П.: Протченко – это протчий…
З.: Да-да-да.
П.:…и тому подобный. Ну, вот я, пожалуй, сказал все, что я хотел сказать о Викторе Владимировиче как о человеке. Об ученом говорить можно много, но это не только я могу сказать, а всякий. Но Виктор Владимирович был и очень упорный человек. Вот когда я говорил «Этюды о стиле Гоголя», он… это я уже о науке… он показал, как из самой литературы вырастают определенные передвижки, создание шедевров. Ну, и вот на эту же тему. Последняя его книга посвящена опять этой же теме. Он взял сюжет: девушка приняла своего любовника, а в это время кто-то пришел, она его положила под матрац в постель, и он задохнулся, и вот она мучается, как же быть, труп ее мучает[?]. И этот сюжет взяли опять-таки в низовой литературе очень многие писатели, и он исследовал в последней своей работе, как менялся с течением времени и в разные стилистические эпохи этот сюжет. И он как-то даже ко мне шутливо обратился: «Михаил Викторович, нет ли у вас какого-нибудь на примете произведения с таким сюжетом?» Ну, шутливо.

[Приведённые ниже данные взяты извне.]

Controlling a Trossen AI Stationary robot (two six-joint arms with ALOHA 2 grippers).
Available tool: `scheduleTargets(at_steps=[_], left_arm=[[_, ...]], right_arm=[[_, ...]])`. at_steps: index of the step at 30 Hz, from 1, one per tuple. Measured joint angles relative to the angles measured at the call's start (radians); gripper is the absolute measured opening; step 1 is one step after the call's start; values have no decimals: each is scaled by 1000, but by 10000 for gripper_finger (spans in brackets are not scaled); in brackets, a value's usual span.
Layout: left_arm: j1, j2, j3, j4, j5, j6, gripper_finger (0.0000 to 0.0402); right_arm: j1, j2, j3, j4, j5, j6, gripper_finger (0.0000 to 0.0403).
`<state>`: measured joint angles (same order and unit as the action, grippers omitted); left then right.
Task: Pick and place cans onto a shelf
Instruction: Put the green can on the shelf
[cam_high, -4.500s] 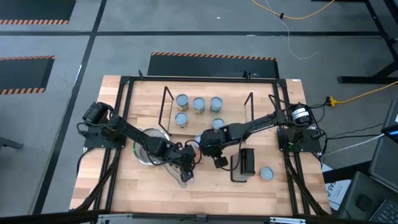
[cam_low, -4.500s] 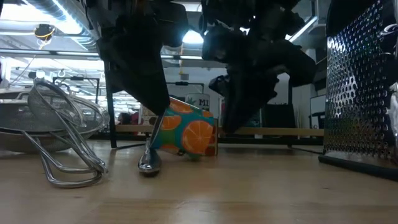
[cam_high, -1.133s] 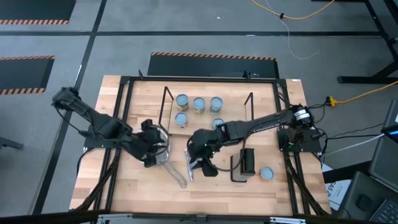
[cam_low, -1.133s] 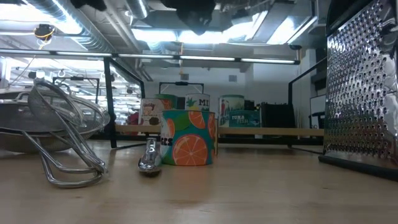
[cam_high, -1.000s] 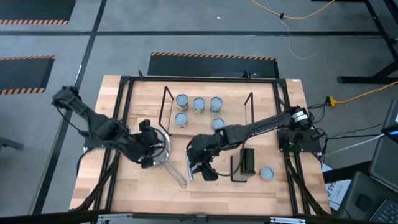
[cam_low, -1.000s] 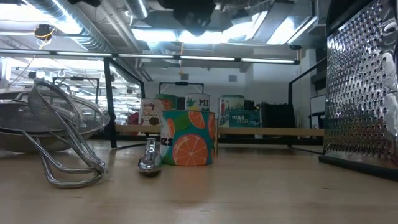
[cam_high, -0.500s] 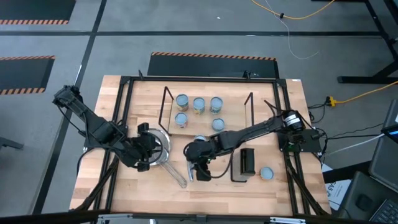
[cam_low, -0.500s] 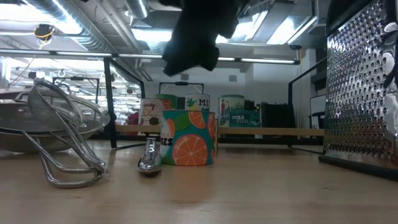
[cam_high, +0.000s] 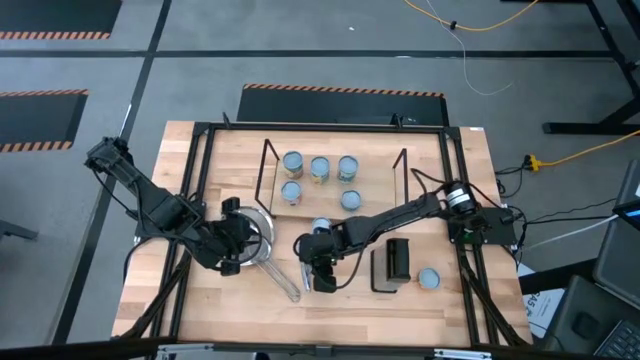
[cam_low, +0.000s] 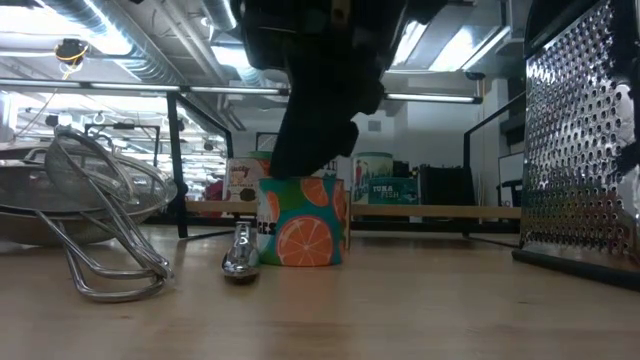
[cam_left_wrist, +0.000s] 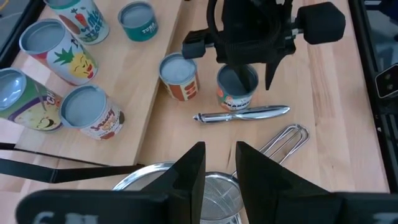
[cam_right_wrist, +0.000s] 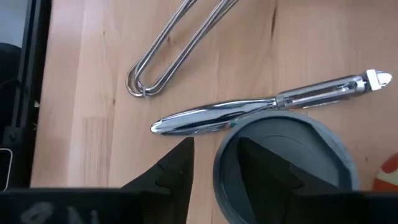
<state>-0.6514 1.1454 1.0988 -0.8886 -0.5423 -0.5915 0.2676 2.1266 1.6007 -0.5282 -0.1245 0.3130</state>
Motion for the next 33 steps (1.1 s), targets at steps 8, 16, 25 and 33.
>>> scheduleTargets(at_steps=[8, 16, 25, 33], left_arm=[[0, 0, 0, -1, 1, 0, 82], [0, 0, 0, 0, 1, -5, 82], [0, 0, 0, 10, 3, -8, 82], [0, 0, 0, 11, 4, -9, 82]], right_arm=[[0, 10, 2, 2, 0, -1, 124], [0, 11, 2, -14, 1, -2, 54], [0, 6, 0, -23, -24, -31, 10], [1, -68, -8, -97, -53, -106, 3]])
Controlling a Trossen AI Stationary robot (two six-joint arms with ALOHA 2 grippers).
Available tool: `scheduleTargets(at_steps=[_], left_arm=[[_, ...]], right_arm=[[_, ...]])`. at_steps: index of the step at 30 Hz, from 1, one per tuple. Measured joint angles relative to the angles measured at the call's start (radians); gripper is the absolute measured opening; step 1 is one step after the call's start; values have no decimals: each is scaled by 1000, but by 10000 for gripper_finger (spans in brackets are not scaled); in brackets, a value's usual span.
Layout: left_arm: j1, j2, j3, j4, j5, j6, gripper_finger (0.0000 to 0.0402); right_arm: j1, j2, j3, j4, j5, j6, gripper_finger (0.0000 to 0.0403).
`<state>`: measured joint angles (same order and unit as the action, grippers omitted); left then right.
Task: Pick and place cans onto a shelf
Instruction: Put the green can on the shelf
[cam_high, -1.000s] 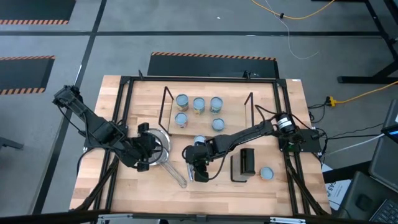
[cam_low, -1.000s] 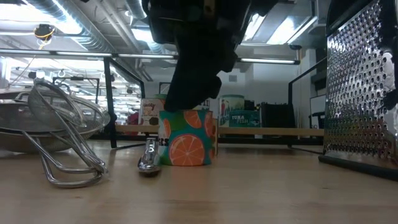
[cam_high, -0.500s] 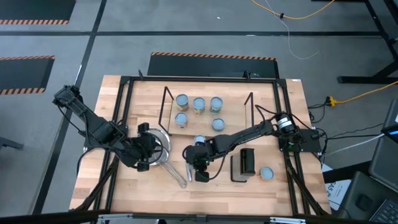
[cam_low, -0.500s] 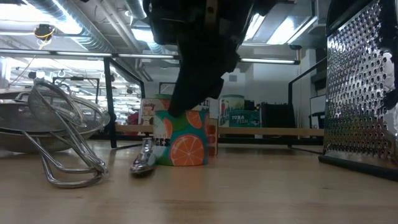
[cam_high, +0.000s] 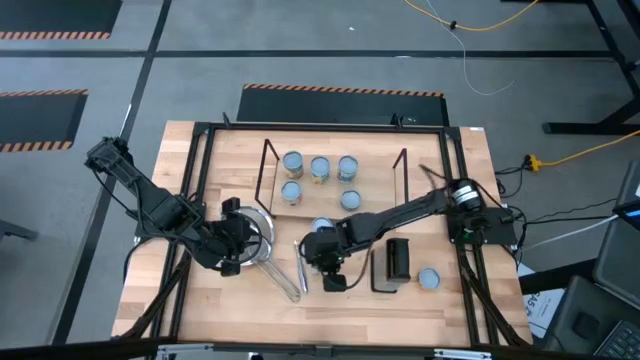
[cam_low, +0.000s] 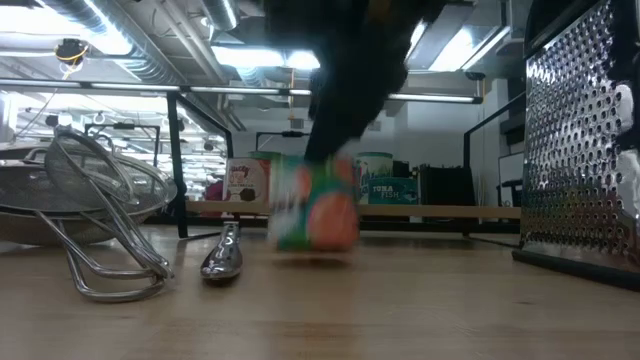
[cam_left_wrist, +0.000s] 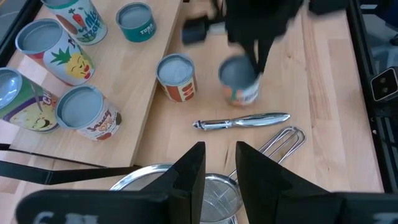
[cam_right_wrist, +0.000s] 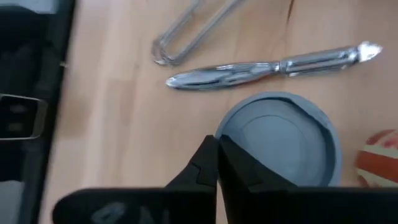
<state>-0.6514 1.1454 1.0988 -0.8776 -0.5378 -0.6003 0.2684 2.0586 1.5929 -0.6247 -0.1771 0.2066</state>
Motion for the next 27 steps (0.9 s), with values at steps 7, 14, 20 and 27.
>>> scheduleTargets(at_steps=[7, 14, 20, 27], left_arm=[[0, 0, 0, 1, 0, 0, 82], [0, 0, 0, 6, 0, 1, 82], [0, 0, 0, 9, -2, 1, 82], [0, 0, 0, 26, -16, 6, 82]], right_arm=[[-1, -137, 2, -111, -15, -87, 2], [-32, -325, 4, -252, -28, -216, 2], [-109, -494, 5, -413, 34, -345, 3], [-275, -604, 5, -610, 83, -558, 4]])
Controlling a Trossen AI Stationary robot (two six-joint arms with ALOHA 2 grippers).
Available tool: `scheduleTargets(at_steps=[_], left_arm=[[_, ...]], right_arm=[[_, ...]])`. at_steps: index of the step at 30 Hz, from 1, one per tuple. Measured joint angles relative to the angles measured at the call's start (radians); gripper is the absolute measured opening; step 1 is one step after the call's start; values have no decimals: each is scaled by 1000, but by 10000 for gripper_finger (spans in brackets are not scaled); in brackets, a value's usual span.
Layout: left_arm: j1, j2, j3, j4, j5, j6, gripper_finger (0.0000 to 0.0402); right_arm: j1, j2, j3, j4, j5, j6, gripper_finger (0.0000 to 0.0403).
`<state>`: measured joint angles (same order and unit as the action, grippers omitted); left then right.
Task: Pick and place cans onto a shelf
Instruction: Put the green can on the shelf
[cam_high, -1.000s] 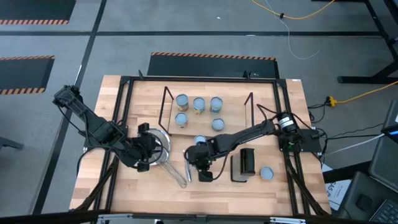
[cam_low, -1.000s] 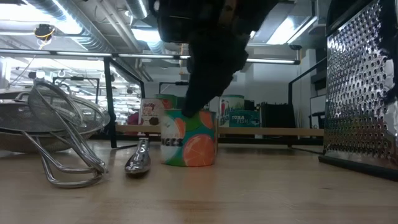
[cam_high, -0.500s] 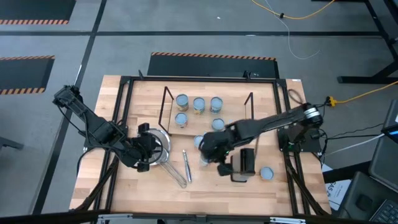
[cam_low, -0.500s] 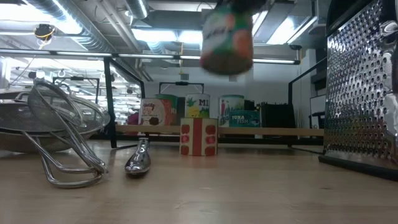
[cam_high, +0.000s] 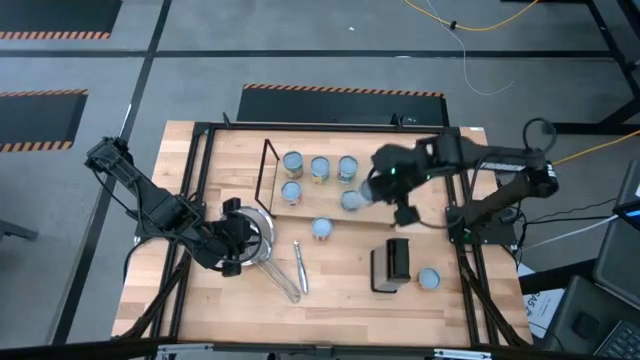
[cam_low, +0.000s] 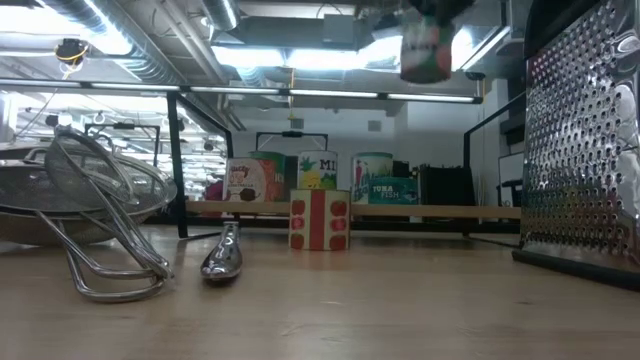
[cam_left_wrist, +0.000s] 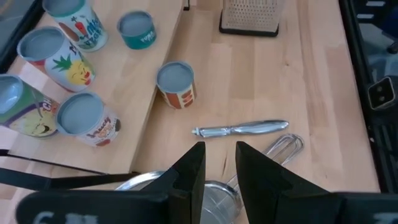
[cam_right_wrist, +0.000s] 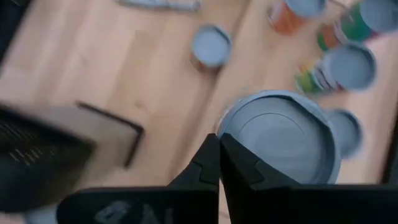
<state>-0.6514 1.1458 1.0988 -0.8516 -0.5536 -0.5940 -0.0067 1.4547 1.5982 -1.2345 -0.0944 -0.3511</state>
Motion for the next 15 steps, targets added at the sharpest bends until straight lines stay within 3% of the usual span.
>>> scheduleTargets(at_steps=[6, 10, 15], left_arm=[[2, 0, 0, 1, -74, 2, 82], [8, 0, 0, 1, -81, 2, 82], [8, 0, 0, 1, -81, 2, 82]], right_arm=[[-166, 11, 0, -99, -19, -234, 4], [-258, 37, 0, -106, -115, -371, 4], [-344, 83, -52, -91, -144, -421, 5]])
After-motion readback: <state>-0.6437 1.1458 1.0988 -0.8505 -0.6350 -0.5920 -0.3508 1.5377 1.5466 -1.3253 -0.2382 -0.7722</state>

З.: А можно я несколько слов скажу? Говорят… вот, в частности, в книге «Воспоминания об Анне Ахматовой» – там есть такая у кого-то реплика, что Виноградов был то ли сердитый, то ли недобрый, злой. Вот все-таки он человек был в сильной степени добрый и справедливый к людям. Я просто какие-то мелочи приведу. Ну, например, когда они с Надеждой Матвеевной жили на углу Арбата, ну, там, где дом Моссельпрома, – вот вы знаете этот дом?
Т.: Да.
З.:…последние свои годы, а там дежурил постовой на углу, и очень часто его приглашали что-нибудь поесть или Надежда Матвеевна выносила [ему еду]… вот человек замерзает, стоит зимой там. И Виктор Владимирович всегда старался помочь, кому мог и чем мог. Я одно время была при нем замдиректора, тоже вот согласилась из любви к учителю, и, может быть, года три я была при нем замдиректора (как раз рядом с Протченко, поэтому мне было видно, какой Протченко), так вот Виктор Владимирович мог острить, он мог сказать очень язвительно, например, я не буду говорить, о ком, но он про некоторых так говорил: «Ну, эта заведующая столовой. Разве она может?…»
П.: Кто-кто?
З.: Не буду говорить, кто. «Эта заведующая столовой. Ну, разве она может написать интересное лингвистическое исследование?» Вот такие у него были язвительные оценки. Но он никогда не делал несправедливых поступков. Он брал на работу, он, значит, платил… давал, если нужно, там, какие-то премии, помогал. Даже вот один я помню факт. У нас в секторе, которым заведовала Шведова, готовили сборник, и одна сотрудница написала довольно плохую статью. Обсуждалось, значит, печатать или нет, и Виктор Владимирович сказал: «Надо печатать. У нее муж умер». Понимаете? «У нее муж умер».
П.: Да!
З.: «Надо печатать. У нее муж умер». То есть, ну, вот, нельзя… мне кажется, считать его злым человеком никак нельзя, он действительно любил сказать остро и, так сказать…
П.: Но вот при мне никогда не было ни одного случая, чтобы он про кого-нибудь сказал язвительно. Такое мнение существует, что он был язвительный человек.
З.: Да, иногда был. Он определенно про одну сотрудницу так говорил: «Ну, чего от нее можно ожидать? Ведь она заведующая столовой».
З.: Ну, конечно, я могу быть пристрастна, потому что это мой учитель и я у него, действительно, училась с первого курса университета, вот.
П.: Леночка… Вот кто была любимица Виктора Владимировича – вполне понятно, почему, – это Леночка Земская.